**Problem:** Nothing in the listing should be dropped or altered when it is copied.

**Collected data:**
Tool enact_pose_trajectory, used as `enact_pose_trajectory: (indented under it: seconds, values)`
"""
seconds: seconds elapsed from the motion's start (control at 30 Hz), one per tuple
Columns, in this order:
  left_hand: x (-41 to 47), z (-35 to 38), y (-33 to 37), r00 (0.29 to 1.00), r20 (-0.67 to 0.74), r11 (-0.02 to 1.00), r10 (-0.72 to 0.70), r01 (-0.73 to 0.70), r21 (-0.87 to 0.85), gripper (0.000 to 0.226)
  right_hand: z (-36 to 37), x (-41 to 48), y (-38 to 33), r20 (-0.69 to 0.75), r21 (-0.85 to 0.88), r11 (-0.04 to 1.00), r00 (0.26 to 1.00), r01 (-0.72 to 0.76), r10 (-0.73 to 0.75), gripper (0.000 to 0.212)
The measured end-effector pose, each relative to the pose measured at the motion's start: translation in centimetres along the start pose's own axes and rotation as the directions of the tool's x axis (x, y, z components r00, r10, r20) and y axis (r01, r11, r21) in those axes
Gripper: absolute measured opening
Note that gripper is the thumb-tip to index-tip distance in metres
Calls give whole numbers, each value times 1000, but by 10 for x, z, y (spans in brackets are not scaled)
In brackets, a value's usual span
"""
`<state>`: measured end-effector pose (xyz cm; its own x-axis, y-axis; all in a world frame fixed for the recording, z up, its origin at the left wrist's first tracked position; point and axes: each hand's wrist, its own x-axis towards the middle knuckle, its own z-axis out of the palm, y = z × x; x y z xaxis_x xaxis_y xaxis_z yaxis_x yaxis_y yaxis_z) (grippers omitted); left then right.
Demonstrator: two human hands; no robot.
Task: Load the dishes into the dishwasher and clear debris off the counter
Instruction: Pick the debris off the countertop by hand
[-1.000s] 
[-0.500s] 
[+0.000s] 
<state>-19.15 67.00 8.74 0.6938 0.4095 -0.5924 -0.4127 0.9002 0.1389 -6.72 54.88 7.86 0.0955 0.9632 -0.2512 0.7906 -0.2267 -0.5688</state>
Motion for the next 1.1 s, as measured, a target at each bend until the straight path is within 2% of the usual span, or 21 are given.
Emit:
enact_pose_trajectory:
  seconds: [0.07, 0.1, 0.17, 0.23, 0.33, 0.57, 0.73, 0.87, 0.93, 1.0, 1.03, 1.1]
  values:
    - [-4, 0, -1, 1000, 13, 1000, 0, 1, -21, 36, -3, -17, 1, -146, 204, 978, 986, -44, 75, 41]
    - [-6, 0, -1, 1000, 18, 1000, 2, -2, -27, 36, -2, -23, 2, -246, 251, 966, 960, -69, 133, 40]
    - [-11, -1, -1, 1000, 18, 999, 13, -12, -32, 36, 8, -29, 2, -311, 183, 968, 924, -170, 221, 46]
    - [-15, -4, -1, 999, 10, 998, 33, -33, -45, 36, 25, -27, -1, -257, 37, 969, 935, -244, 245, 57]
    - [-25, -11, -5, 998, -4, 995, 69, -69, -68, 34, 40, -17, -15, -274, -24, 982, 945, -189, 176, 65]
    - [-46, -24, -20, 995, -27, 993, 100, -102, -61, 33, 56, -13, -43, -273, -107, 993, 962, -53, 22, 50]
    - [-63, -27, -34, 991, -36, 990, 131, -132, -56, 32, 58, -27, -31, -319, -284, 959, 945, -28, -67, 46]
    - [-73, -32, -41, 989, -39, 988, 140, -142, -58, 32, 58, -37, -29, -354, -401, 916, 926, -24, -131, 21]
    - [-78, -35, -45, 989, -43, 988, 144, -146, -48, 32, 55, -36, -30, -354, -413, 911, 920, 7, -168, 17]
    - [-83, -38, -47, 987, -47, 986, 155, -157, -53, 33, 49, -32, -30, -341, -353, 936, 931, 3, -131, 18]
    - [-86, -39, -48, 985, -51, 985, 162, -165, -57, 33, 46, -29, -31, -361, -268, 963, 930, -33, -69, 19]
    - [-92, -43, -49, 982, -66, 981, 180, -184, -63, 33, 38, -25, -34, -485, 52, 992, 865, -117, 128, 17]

**Exercise output:**
Tool enact_pose_trajectory, used as `enact_pose_trajectory: (indented under it: seconds, values)`
"""
seconds: seconds elapsed from the motion's start (control at 30 Hz), one per tuple
Columns, in this order:
  left_hand: x (-41 to 47), z (-35 to 38), y (-33 to 37), r00 (0.29 to 1.00), r20 (-0.67 to 0.74), r11 (-0.02 to 1.00), r10 (-0.72 to 0.70), r01 (-0.73 to 0.70), r21 (-0.87 to 0.85), gripper (0.000 to 0.226)
  right_hand: z (-36 to 37), x (-41 to 48), y (-38 to 33), r20 (-0.69 to 0.75), r21 (-0.85 to 0.88), r11 (-0.04 to 1.00), r00 (0.26 to 1.00), r01 (-0.72 to 0.76), r10 (-0.73 to 0.75), gripper (0.000 to 0.212)
The measured end-effector pose, each relative to the pose measured at the motion's start: translation in centimetres along the start pose's own axes and rotation as the directions of the tool's x axis (x, y, z components r00, r10, r20) and y axis (r01, r11, r21) in those axes
Gripper: absolute measured opening
Note that gripper is the thumb-tip to index-tip distance in metres
Calls give whole numbers, each value times 1000, but by 10 for x, z, y (spans in brackets are not scaled)
In brackets, a value's usual span
"""
`<state>`: measured end-effector pose (xyz cm; its own x-axis, y-axis; all in a world frame fixed for the recording, z up, its origin at the left wrist's first tracked position; point and axes: each hand's wrist, its own x-axis towards the middle knuckle, its own z-axis out of the palm, y = z × x; x y z xaxis_x xaxis_y xaxis_z yaxis_x yaxis_y yaxis_z) (grippers omitted); left then right.
Demonstrator: two human hands; no robot.
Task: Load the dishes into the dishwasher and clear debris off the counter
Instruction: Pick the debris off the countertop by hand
[-1.000s] 
[-0.500s] 
[+0.000s] 
<state>-19.15 67.00 8.74 0.6938 0.4095 -0.5924 -0.4127 0.9002 0.1389 -6.72 54.88 7.86 0.0955 0.9632 -0.2512 0.7906 -0.2267 -0.5688</state>
Motion for the next 1.1 s, as measured, a target at each bend until the straight path is within 2% of the usual span, or 21 are given.
Emit:
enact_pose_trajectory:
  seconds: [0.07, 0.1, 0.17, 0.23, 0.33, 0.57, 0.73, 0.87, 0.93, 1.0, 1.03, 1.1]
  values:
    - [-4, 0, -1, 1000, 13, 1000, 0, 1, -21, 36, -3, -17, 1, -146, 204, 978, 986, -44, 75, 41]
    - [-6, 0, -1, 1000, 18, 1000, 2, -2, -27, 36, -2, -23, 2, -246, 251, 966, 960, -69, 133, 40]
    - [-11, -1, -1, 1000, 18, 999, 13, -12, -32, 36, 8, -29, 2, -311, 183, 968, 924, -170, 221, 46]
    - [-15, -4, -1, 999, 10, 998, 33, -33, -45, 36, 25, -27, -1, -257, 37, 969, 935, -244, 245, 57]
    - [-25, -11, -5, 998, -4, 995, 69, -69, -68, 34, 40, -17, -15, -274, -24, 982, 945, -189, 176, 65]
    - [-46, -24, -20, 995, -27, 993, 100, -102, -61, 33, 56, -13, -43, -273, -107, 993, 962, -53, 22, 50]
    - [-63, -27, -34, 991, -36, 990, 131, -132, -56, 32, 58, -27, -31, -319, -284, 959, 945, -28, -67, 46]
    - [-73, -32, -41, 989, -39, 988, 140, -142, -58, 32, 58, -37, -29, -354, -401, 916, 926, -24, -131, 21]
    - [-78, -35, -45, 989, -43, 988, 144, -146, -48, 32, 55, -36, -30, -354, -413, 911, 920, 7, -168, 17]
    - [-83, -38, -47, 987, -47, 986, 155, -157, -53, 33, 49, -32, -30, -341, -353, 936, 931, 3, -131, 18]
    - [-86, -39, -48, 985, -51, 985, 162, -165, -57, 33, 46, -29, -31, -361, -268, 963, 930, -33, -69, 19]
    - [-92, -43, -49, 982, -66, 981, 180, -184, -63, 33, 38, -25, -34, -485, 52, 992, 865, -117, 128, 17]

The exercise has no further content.